Zalabata did not read media reports on the Embera girl’s case, claiming that media treats such stories “as if to create morbid excitement of what happens to us.”

“This generates a ‘charitableness’ for Indigenous communities, saying, ‘Look, they’re being killed’ without concrete actions that state that this way of treating people is unacceptable,” she says.

“The way in which the story was published was the worst way to revictimize the Embera girl,” says Gómez. Because their focus was on the horrifying details of her rape and not the systems that allowed for it to happen in the first place, Gómez says that the media failed to connect why stories like this keep repeating.

“They sell the tragic story instead of the critique,” she concludes.

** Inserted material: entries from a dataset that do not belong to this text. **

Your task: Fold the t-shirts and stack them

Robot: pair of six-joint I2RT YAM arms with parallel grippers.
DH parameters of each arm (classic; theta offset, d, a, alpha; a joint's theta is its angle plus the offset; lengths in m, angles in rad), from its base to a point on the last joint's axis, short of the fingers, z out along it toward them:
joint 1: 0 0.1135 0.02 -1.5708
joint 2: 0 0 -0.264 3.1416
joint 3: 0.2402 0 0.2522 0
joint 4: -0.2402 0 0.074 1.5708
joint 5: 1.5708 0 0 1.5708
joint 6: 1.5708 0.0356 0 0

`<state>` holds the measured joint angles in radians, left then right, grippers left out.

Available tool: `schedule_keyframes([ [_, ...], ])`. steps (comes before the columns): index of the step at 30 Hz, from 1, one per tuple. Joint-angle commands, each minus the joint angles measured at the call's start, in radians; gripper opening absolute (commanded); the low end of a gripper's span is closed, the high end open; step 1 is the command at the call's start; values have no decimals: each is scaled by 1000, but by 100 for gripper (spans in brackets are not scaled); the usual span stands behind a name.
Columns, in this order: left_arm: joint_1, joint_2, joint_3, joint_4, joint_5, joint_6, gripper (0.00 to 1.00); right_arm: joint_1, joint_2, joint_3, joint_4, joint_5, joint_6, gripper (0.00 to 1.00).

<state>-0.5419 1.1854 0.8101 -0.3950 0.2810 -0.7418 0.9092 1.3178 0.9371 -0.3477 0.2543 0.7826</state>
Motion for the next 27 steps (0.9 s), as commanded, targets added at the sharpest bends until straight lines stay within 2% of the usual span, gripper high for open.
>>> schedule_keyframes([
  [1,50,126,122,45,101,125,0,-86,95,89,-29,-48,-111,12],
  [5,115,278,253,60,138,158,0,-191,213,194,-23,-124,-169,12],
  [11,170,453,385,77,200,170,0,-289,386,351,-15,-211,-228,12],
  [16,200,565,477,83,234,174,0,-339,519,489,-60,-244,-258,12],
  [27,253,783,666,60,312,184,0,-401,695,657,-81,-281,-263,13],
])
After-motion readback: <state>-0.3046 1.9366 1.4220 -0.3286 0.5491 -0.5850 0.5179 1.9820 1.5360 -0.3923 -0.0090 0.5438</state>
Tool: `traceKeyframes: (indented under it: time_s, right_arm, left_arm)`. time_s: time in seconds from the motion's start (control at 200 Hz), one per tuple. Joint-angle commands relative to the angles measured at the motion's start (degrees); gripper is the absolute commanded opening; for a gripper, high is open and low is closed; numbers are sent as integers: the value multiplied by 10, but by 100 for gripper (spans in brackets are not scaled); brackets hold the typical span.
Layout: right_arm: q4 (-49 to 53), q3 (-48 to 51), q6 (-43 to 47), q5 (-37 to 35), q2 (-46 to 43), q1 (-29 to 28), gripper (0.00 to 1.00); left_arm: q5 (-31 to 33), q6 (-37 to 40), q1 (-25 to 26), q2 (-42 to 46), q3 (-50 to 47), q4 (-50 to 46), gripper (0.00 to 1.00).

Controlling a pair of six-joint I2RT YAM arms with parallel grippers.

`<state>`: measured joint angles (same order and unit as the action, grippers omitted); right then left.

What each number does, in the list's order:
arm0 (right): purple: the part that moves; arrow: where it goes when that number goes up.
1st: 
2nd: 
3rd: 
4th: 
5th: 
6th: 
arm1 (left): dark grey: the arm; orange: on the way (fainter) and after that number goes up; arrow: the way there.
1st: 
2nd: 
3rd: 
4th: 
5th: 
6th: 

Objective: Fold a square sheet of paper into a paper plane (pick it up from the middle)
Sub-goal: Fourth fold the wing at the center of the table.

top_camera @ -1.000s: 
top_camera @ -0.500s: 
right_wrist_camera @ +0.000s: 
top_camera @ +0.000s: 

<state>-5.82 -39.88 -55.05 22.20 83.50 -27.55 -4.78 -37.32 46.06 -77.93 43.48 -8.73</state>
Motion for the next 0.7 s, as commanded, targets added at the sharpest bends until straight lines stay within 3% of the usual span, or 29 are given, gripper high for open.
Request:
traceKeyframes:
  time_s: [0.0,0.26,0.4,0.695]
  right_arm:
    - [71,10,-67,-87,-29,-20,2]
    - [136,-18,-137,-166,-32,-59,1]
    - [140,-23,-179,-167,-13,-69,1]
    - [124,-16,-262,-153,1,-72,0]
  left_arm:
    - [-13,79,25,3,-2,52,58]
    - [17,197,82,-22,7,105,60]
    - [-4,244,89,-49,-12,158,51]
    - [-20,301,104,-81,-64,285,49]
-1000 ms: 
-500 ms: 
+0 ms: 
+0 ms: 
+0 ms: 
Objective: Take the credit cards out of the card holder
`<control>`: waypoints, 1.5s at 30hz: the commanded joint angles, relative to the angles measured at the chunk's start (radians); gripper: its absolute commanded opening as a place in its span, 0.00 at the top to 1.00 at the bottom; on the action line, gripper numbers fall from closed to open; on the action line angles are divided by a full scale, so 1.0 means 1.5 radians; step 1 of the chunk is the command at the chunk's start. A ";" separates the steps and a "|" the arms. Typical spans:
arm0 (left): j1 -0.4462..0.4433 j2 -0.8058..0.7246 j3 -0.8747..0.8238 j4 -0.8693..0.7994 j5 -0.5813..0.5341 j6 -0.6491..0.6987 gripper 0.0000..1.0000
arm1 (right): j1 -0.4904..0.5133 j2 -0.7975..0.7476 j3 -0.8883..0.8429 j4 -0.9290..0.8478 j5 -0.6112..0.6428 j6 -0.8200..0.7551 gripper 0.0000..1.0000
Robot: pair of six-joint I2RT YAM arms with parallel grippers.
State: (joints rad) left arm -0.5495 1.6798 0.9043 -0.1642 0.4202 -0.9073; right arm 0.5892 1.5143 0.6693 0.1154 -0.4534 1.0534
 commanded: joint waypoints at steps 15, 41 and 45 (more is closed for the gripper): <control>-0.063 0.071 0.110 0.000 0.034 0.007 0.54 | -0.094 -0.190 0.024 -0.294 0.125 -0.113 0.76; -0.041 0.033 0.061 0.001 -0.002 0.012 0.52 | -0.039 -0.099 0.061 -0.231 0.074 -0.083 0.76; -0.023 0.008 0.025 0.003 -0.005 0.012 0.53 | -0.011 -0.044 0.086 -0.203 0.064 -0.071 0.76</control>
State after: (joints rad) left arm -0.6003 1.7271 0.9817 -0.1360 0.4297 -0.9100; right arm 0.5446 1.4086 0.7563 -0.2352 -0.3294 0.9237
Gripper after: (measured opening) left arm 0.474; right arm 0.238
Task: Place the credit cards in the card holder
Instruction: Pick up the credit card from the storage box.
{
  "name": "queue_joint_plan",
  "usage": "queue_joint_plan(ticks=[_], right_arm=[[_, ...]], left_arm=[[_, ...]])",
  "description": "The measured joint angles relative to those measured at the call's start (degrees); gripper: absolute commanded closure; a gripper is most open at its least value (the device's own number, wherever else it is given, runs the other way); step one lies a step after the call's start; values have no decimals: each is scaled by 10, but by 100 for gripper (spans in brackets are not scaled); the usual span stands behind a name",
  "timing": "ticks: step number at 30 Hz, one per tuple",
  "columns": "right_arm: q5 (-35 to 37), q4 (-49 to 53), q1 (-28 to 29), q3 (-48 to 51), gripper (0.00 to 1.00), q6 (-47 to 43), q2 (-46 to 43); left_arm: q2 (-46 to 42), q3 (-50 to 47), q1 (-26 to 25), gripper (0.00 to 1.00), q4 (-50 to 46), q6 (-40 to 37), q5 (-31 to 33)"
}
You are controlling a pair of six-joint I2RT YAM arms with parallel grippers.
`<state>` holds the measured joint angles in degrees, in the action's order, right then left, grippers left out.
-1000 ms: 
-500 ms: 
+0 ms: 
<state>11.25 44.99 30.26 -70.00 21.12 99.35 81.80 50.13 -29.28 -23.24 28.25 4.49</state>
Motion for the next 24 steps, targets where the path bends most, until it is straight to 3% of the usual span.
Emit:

Rather than emphasize the victim’s helplessness, the media has the responsibility and opportunity to speak of larger structural powers at play. Zalabata says that “racial discrimination must be combatted with education, with culture.” While she believes the media could be an effective educational tool, she does not believe there is “real journalistic freedom to speak the truth” since most media is currently controlled by businessmen or corporations.

Gómez, who became a journalist to help course-correct the media’s impulses, believes the media should “be the bridge between people with privilege and people without.” She is hopeful that journalists will act with social conscience and write about the institutions behind injustices, not the acts themselves.

Instead of sensationalizing one case, Zalabata reiterates the importance of responsibly bringing all cases to light — and connecting the dots between them. “[The media] must offer a solution to a problem that is historic, that persists here, and that not only Indigenous communities suffer from but also other communities and people too.”

Industry norms implicitly or explicitly encourage coverage that exploits individuals’ pain rather than analyzing the institutions that codify this kind of violence, since the corporation-owned publications are often powerful institutions themselves that are complicit in this harm. If media continues to perpetuate the revictimization of Black and Indigenous women, they will continue to foment harmful attitudes and practices, rather than educating the public to identify and dismantle the underlying causes.